## PROVIDED DATA
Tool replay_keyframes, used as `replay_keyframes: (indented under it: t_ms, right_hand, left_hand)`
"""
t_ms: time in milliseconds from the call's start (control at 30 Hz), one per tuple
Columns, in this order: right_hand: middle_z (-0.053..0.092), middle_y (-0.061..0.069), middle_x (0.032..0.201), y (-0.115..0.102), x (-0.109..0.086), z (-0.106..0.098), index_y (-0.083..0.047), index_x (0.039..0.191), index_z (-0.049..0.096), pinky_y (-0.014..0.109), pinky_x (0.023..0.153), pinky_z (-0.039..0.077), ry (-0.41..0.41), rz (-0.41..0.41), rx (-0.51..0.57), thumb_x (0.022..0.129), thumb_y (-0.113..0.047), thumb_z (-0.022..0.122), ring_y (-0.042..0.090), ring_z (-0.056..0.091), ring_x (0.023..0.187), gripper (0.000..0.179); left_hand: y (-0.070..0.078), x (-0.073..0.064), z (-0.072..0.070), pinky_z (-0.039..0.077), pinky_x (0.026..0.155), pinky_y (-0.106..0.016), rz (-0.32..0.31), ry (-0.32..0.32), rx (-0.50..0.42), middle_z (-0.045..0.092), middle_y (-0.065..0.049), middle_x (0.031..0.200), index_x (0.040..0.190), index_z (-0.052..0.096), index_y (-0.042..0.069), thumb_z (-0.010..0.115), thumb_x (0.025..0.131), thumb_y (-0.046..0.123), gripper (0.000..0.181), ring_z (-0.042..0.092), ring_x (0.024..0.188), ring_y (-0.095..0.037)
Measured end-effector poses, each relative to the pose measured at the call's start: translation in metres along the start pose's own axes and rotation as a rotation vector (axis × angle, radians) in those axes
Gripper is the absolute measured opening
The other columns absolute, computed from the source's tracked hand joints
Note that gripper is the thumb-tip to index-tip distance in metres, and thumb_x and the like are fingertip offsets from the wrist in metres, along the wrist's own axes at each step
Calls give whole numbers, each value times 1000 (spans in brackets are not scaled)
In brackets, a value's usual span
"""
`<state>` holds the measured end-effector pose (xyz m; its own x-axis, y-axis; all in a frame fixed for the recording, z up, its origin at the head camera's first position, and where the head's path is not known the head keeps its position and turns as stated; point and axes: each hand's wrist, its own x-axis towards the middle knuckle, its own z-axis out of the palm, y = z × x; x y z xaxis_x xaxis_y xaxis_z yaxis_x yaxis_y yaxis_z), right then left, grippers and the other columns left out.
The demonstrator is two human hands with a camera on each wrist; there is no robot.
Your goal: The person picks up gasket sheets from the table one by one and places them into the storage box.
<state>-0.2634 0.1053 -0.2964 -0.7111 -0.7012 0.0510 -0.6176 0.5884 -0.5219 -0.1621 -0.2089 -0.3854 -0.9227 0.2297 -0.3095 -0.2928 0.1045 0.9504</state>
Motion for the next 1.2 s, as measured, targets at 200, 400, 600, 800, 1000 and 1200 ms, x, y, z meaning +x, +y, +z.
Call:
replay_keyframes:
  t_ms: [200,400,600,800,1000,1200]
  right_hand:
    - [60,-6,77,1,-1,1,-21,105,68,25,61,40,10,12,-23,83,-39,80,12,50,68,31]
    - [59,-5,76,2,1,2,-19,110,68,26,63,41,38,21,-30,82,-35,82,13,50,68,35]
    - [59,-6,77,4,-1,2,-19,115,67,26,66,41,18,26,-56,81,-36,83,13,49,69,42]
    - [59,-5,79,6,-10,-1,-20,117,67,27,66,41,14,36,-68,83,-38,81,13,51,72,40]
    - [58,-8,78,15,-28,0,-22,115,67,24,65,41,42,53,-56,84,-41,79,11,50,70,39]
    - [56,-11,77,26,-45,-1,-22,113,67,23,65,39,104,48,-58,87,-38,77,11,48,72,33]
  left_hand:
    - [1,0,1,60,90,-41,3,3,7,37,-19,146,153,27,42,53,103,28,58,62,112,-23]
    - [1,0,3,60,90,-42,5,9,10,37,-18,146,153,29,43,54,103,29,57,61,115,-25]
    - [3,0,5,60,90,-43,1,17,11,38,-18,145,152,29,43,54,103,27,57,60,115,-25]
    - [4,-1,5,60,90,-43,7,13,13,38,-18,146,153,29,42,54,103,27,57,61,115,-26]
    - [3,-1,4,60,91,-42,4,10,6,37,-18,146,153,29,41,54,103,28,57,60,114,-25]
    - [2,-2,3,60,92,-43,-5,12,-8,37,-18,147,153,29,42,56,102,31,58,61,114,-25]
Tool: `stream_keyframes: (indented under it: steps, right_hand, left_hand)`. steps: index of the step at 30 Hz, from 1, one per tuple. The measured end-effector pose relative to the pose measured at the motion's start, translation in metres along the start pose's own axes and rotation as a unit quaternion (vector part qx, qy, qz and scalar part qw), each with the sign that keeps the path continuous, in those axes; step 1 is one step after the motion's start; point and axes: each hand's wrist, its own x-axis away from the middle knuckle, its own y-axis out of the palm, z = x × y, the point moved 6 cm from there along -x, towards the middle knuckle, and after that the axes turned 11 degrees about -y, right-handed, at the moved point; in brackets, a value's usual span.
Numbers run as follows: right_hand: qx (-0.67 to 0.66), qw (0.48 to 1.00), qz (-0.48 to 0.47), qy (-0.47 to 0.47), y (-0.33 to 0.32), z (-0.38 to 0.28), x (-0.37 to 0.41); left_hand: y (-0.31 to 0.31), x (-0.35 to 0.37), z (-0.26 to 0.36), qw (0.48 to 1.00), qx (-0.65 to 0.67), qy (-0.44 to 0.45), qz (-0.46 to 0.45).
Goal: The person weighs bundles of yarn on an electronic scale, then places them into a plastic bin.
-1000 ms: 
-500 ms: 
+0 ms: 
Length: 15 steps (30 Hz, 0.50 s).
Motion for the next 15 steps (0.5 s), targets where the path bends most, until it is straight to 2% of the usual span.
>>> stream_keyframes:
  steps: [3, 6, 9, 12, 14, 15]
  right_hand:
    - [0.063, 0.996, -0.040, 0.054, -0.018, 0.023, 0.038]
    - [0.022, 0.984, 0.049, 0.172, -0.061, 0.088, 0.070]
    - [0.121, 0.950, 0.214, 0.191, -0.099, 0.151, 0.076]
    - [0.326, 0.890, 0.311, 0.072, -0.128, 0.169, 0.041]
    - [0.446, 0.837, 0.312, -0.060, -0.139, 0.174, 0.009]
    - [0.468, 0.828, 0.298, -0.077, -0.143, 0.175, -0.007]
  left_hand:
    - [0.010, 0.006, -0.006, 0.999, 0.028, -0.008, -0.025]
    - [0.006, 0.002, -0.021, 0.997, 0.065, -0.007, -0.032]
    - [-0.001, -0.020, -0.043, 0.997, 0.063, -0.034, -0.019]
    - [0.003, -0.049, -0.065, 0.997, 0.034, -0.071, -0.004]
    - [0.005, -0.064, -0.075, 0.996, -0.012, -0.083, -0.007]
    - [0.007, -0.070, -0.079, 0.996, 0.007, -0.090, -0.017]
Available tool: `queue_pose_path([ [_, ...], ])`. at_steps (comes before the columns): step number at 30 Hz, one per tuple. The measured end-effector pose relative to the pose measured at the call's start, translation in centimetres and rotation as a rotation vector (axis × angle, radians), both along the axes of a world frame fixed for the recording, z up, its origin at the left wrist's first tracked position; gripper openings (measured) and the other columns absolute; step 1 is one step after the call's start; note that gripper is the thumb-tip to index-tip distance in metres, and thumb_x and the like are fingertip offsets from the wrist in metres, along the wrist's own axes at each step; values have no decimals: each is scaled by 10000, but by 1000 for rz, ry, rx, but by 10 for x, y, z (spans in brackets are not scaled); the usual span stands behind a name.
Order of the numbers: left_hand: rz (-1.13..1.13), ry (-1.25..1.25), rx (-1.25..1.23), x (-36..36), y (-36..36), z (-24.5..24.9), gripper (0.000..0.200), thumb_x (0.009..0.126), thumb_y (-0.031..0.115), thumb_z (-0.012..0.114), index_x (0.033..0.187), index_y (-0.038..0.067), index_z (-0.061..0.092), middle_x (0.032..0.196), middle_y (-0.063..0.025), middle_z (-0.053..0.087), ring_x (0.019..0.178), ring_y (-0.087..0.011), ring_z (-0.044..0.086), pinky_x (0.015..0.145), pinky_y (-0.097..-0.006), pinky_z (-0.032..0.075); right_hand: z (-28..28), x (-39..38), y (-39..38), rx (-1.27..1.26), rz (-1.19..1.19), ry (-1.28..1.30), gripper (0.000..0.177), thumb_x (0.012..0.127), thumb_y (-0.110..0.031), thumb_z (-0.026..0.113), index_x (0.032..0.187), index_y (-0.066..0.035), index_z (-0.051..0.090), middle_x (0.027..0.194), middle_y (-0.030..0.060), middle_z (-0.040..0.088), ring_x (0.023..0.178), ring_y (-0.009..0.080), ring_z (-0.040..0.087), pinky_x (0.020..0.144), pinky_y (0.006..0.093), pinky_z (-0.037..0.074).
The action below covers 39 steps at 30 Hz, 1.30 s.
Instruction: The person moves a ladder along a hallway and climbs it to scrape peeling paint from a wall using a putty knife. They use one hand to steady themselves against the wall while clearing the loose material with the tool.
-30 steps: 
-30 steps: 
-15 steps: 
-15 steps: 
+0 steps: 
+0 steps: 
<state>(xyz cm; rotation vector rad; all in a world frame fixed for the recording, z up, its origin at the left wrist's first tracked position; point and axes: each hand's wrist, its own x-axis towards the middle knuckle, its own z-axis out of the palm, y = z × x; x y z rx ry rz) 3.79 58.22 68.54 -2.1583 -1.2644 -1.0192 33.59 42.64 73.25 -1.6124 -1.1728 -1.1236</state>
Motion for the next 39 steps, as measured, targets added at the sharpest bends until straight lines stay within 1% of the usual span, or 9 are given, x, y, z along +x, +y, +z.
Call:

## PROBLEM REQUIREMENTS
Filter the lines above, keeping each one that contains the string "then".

## OUTPUT FOR THIS EXERCISE
`<state>` holds the measured end-effector pose (xyz m; its own x-axis, y-axis; all in a frame fixed for the recording, z up, its origin at the head camera's first position, and where the head's path is not known the head keeps its position and turns as stated; point and axes: each hand's wrist, its own x-axis towards the middle knuckle, its own z-axis out of the palm, y = z × x; x y z xaxis_x xaxis_y xaxis_z yaxis_x yaxis_y yaxis_z), right then left, grippers and the other columns left out.
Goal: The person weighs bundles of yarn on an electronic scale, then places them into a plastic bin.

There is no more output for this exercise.